*The problem*
From the material beneath, pull every line with the word "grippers".

*Given information*

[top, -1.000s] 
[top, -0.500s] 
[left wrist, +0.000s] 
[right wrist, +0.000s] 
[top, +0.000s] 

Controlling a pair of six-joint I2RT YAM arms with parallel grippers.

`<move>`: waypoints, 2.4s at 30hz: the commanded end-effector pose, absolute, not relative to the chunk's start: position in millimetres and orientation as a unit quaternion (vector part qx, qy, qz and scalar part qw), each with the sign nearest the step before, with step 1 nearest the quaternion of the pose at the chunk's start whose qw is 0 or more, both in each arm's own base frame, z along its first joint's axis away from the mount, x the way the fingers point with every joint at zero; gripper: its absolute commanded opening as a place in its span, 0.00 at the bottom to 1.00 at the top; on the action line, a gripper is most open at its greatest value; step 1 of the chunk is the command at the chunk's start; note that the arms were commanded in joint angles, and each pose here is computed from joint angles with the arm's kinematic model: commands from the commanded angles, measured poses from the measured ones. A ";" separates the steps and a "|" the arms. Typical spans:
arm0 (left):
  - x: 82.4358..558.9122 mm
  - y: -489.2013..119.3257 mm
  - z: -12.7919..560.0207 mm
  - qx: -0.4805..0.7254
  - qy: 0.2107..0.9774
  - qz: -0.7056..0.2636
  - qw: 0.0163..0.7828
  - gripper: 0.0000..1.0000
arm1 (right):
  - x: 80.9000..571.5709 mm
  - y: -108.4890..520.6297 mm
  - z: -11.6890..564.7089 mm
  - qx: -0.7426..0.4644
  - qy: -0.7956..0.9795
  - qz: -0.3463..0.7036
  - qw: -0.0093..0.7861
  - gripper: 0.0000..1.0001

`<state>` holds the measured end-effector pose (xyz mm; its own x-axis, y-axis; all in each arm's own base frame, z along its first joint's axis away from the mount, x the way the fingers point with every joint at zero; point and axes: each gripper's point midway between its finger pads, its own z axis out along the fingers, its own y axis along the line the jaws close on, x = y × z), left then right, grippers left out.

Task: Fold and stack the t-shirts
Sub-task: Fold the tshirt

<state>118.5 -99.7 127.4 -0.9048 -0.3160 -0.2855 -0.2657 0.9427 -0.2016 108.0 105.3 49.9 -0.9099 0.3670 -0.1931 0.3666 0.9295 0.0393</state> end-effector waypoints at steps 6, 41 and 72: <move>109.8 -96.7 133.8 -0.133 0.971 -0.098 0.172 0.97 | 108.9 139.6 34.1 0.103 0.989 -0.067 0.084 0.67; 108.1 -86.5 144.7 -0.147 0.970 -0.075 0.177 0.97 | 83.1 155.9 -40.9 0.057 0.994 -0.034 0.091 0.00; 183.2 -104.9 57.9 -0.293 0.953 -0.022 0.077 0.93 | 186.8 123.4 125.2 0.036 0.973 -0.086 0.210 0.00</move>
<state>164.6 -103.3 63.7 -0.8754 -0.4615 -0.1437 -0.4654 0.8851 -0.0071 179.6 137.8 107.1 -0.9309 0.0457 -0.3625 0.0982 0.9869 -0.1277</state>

*Solution for this task*
Controlling a pair of six-joint I2RT YAM arms with parallel grippers.
`<state>` holds the measured end-effector pose (xyz mm; its own x-axis, y-axis; all in each arm's own base frame, z along its first joint's axis away from the mount, x the way the fingers point with every joint at zero; point and axes: each gripper's point midway between its finger pads, its own z axis out along the fingers, its own y axis along the line the jaws close on, x = y × z), left then right, grippers left out.

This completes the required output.